This is my final report of TensorFlow class at UCSC.
Abstract
In this report, we describe that how to prepare dataset and improve the performance of the CNN based lane segmentation by using transfer learning. In addition, we evaluate and compare four types of the methods for lanes segmentation such as the simple rule based method, the CNN based method trained with daytime dataset, the CNN trained daytime dataset filtered gamma correction, and the CNN trained high diversity road dataset.
1. Introduction
In recent years, some automotive companies provide cars which have ADAS(advanced driver assistance system) function for reducing car accidents. This kind of systems provide drivers more comfortable and safety experience. To develop perception phase of the ADAS, lane segmentation is one of the most difficult and important function. Because if it fault detects another area as lanes area, the later function such as curve fitting algorithm will confuse and it can be a dangerous system.

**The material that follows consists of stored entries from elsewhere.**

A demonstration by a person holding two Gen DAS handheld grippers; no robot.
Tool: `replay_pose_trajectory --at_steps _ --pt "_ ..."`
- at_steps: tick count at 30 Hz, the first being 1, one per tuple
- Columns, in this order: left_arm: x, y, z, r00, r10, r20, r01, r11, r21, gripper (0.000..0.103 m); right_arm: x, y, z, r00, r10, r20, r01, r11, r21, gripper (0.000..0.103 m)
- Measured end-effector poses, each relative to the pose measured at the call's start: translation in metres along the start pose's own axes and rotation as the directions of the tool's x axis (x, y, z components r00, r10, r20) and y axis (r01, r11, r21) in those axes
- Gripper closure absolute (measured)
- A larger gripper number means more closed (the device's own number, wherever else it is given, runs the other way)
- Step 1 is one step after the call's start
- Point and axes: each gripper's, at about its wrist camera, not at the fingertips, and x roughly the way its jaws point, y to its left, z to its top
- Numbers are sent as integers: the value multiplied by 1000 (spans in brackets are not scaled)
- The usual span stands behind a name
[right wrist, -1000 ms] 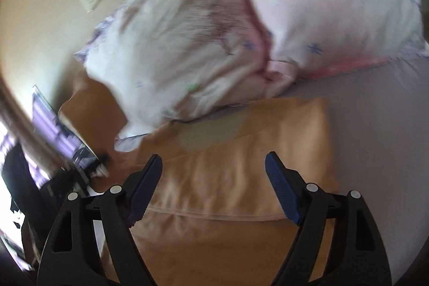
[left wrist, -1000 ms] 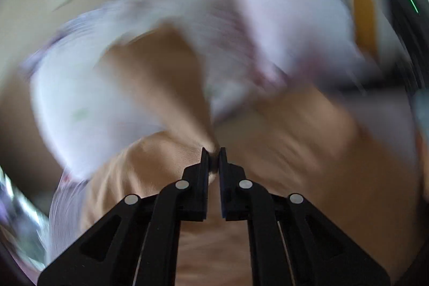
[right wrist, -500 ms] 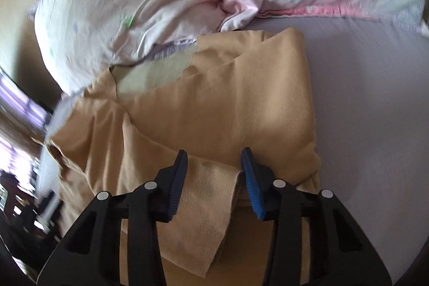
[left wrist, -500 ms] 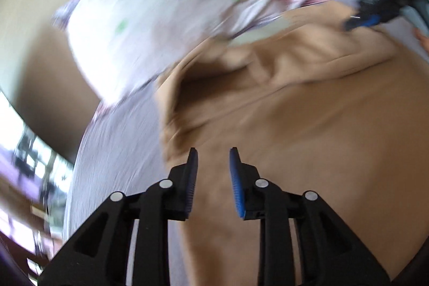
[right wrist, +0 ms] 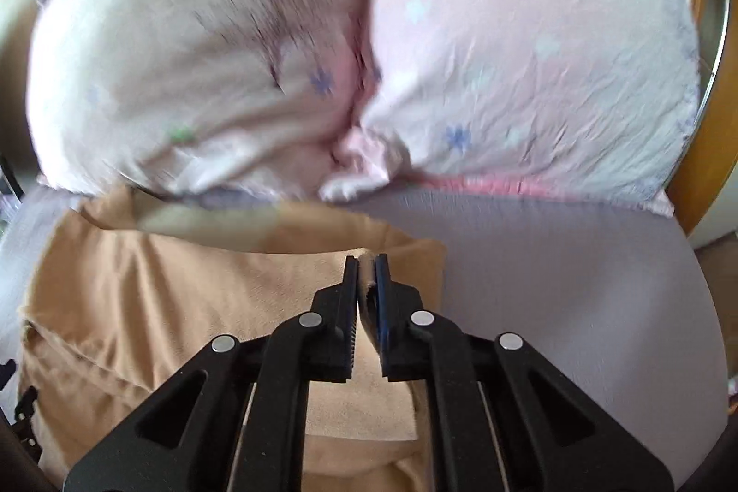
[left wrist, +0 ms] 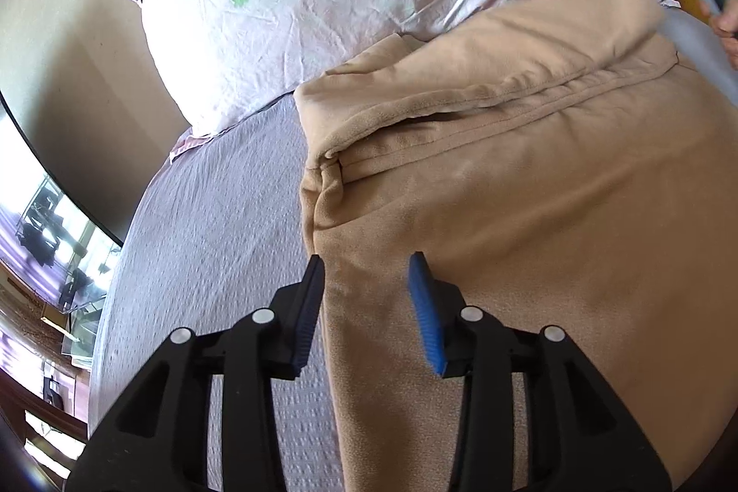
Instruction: Fold small clothes
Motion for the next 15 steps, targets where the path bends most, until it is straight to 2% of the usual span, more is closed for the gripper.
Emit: replay_pose_trajectory --at_steps 1,2,3,4,6,8,9,10,11,12,13,15 --pt "2 -2 1 1000 -1 0 1 1000 -2 63 -1 -10 -2 999 41 -2 -41 997 65 83" --pt "2 -1 1 1000 -4 0 4 1000 -8 63 -5 -18 -5 996 90 19 -92 990 108 68" --pt "2 1 0 1000 -9 0 9 1000 -15 62 -11 -24 -8 989 139 48 -145 979 141 48" --pt "3 2 1 1000 -15 -2 15 1000 -23 62 -19 -28 -14 978 195 75 -205 966 157 43" --pt "3 4 0 1000 -25 -3 25 999 -35 61 -23 -24 -22 956 283 79 -292 944 154 43" --pt "3 5 0 1000 -18 6 18 999 -51 61 -18 -18 -33 937 349 30 -350 924 154 43" --pt "3 5 -1 1000 -16 6 16 998 -56 59 -10 -15 -38 936 351 -10 -345 925 158 43" --pt "3 5 -1 1000 -13 7 14 998 -60 58 8 -12 -46 947 306 -99 -288 944 164 43" --pt "2 6 -1 1000 -13 8 13 998 -66 57 17 -10 -52 944 304 -131 -283 946 156 42" --pt "2 8 -1 1000 -17 9 18 997 -76 56 12 -7 -52 950 302 -82 -291 949 122 40" --pt "1 11 -2 1000 -24 14 25 996 -91 56 13 -6 -52 948 300 -109 -287 950 120 40" --pt "-11 19 -8 996 -75 50 82 986 -143 54 0 -7 -54 943 317 -101 -301 942 147 39"
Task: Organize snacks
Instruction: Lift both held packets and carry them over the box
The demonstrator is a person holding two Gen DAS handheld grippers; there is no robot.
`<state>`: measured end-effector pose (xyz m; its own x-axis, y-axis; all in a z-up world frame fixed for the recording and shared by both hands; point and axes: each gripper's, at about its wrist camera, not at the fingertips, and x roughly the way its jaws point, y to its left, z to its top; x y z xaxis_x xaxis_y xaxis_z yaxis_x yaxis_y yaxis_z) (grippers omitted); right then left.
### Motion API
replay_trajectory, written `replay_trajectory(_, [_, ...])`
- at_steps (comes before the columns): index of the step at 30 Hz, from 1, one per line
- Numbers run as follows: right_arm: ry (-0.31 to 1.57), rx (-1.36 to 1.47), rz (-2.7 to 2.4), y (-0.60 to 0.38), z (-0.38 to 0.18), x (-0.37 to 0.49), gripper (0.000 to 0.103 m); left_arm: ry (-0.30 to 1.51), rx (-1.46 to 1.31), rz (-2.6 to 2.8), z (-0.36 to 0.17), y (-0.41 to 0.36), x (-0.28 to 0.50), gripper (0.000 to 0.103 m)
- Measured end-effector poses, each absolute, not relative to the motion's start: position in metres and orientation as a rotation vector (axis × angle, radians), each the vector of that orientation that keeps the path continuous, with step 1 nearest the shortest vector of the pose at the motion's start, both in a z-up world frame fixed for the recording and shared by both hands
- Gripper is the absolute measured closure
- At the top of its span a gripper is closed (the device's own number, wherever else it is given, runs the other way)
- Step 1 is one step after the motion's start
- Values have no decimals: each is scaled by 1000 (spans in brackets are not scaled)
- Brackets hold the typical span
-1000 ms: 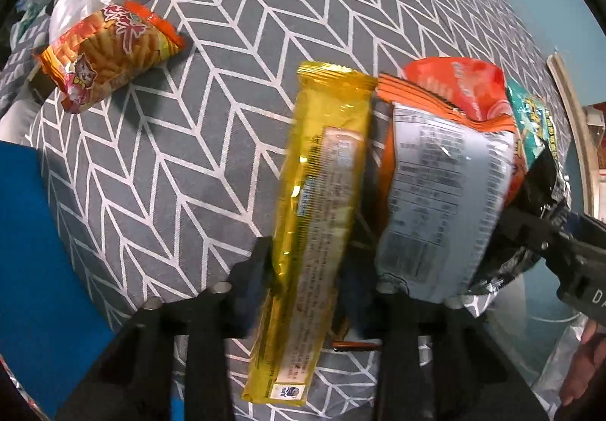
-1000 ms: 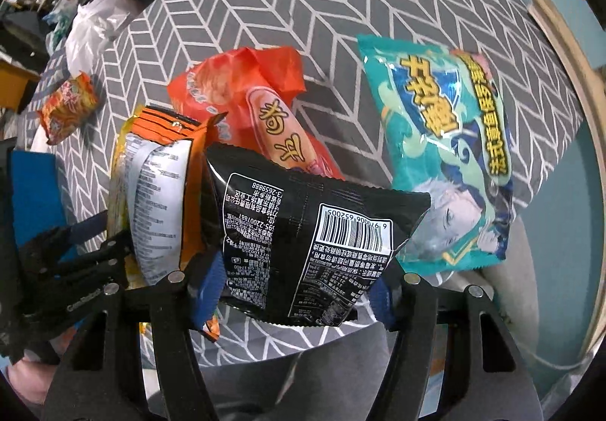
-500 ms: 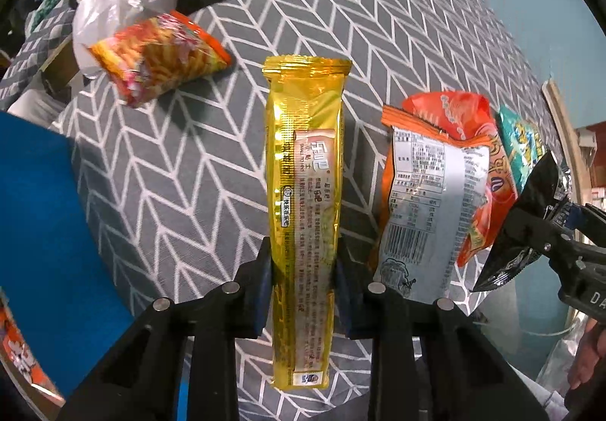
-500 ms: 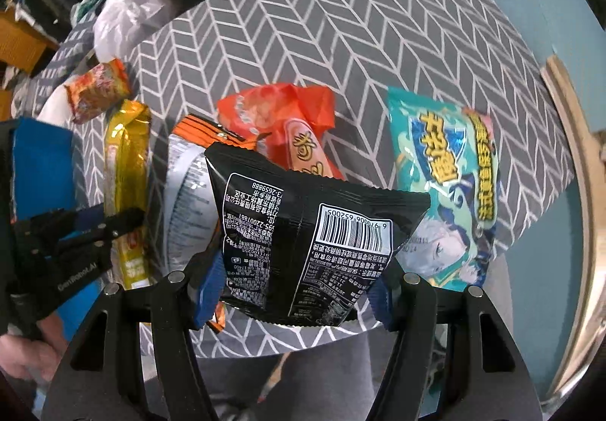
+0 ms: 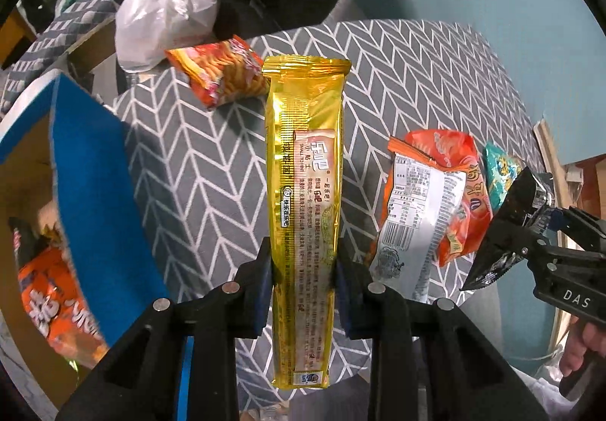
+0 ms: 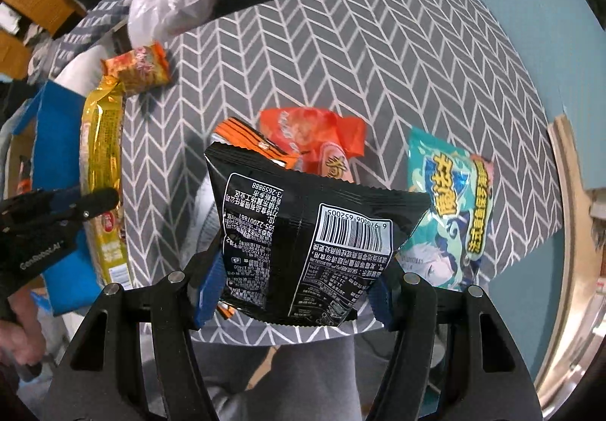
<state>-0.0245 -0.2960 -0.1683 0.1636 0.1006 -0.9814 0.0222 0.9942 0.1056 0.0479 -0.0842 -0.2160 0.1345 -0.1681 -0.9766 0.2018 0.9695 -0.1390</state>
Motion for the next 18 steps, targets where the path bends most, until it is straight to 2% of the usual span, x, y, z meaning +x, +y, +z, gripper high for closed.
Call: replay_trajectory(18, [1350, -51, 252, -239, -120, -5, 38, 1330, -135, -137, -158, -31, 28, 74])
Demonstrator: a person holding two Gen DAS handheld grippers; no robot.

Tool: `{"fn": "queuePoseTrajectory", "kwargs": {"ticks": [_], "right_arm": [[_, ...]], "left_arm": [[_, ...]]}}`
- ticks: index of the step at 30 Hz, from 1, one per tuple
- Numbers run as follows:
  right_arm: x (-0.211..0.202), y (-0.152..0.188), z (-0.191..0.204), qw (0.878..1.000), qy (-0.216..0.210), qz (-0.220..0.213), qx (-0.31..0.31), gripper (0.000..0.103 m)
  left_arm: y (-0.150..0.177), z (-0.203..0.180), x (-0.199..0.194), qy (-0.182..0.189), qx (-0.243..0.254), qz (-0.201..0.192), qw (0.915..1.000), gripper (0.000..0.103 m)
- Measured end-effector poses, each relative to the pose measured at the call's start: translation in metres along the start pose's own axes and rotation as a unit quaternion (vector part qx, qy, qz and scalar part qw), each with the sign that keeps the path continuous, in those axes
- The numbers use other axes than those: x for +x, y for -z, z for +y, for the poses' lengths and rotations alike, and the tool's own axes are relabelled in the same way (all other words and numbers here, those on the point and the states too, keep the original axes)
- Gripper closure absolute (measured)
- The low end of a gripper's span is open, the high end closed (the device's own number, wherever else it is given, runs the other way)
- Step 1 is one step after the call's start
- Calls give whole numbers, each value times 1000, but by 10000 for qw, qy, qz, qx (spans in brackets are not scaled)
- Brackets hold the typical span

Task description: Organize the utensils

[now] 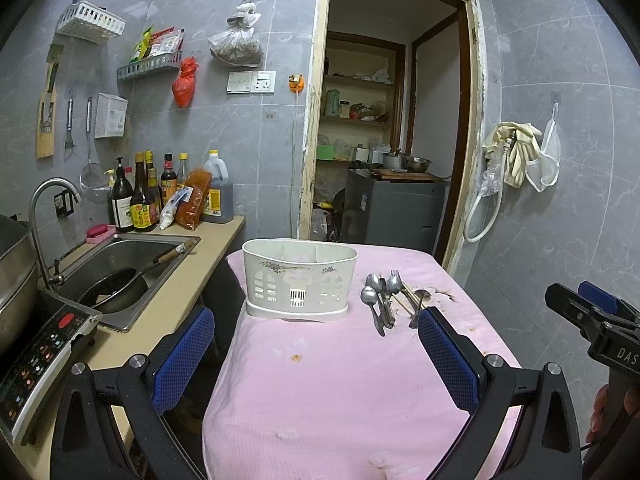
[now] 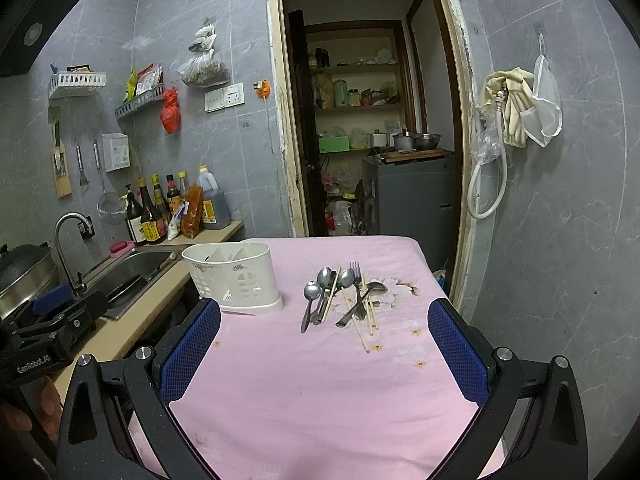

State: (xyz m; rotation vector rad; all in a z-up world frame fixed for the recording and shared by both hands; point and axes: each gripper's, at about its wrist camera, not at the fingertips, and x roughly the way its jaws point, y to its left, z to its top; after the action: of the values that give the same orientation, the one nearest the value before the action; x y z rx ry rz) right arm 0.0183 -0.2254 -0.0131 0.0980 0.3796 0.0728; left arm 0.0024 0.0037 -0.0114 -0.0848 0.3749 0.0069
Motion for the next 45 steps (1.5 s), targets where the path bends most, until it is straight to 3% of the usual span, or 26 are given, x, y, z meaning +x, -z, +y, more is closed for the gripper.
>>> {"fn": "queuePoseTrajectory", "kwargs": {"ticks": [11, 20, 34, 41, 43, 45], "right_arm": [[0, -22, -16, 9997, 90, -213, 96, 1], [34, -49, -38, 9994, 122, -294, 146, 1], [141, -86, -106, 9998, -138, -116, 64, 1], [215, -80, -145, 9978, -331, 407, 405, 2], [236, -72, -152, 9961, -396, 612, 500, 5], [257, -62, -159, 9934, -465, 871, 584, 15]], "left_arm": [[-18, -13, 18, 250, 117, -213, 9994, 0], [-38, -40, 52, 459, 199, -321, 9982, 0], [-60, -91, 157, 811, 261, -163, 9962, 0], [-52, -120, 217, 1104, 360, 174, 9931, 6], [-47, -127, 235, 1149, 379, 338, 9921, 9], [-40, -132, 253, 1156, 369, 506, 9913, 14]]}}
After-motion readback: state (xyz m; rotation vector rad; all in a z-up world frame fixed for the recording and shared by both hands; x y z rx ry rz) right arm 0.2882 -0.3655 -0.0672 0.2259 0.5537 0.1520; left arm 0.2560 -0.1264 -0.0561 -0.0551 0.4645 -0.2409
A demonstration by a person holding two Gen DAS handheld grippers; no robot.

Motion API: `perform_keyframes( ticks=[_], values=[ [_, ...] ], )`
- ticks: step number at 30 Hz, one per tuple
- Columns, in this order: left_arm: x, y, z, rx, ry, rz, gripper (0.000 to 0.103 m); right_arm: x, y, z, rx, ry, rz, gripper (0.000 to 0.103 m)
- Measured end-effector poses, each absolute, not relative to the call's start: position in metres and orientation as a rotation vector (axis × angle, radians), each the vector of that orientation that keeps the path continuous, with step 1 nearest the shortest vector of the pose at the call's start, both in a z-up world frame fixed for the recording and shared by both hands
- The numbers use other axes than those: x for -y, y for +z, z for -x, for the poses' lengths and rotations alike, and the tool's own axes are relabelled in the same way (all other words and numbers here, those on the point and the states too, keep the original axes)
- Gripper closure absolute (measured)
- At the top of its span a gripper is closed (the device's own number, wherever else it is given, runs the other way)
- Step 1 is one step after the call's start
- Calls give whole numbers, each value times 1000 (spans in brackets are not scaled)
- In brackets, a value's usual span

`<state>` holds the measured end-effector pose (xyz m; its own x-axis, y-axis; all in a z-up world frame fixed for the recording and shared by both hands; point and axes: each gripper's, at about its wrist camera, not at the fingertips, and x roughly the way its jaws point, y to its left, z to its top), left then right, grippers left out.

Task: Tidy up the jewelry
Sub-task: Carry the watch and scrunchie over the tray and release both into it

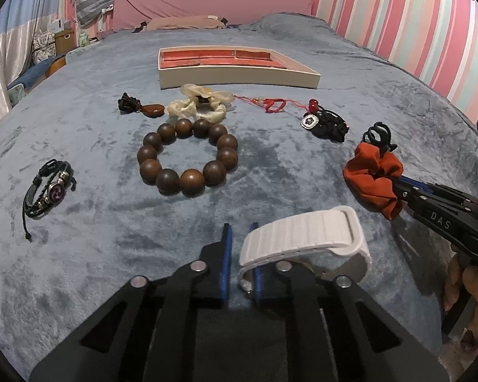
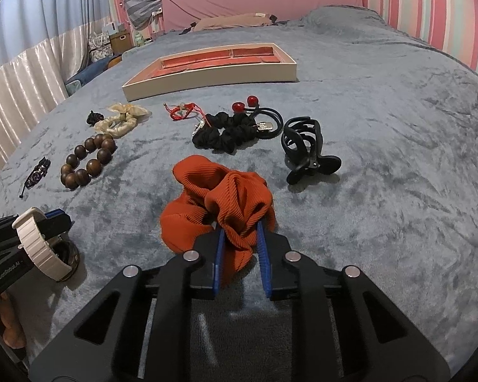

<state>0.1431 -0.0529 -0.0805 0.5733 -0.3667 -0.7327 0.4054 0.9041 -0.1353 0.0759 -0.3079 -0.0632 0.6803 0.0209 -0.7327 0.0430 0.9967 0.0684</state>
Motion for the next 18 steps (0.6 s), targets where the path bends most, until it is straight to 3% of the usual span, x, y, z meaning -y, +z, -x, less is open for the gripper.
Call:
perform_keyframes(
  ticks=[18],
  values=[
    [33,-33,-151,-747,-423,-10,97,313,-20,-76,-722,-9,-86,87]
  ],
)
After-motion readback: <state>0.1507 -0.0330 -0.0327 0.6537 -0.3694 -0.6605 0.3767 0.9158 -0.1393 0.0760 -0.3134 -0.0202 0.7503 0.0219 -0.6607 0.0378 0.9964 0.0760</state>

A most simple way to build lane detection system is using rule based algorithm which are RGB or HSV threshold filter and edge detection algorithm such as canny edge. We can find thousands of repositories inspired by the advanced lane detection of Udacity Car Nanodegree[1] in the github. These simple methods are enough to use for inside application such as manufactory robot but not real road situation. Because if we determine threshold parameters such as color, luminate and edge for specific road images, the system could fault detection the objects which have same color or luminate as lane area when it is in the another situation.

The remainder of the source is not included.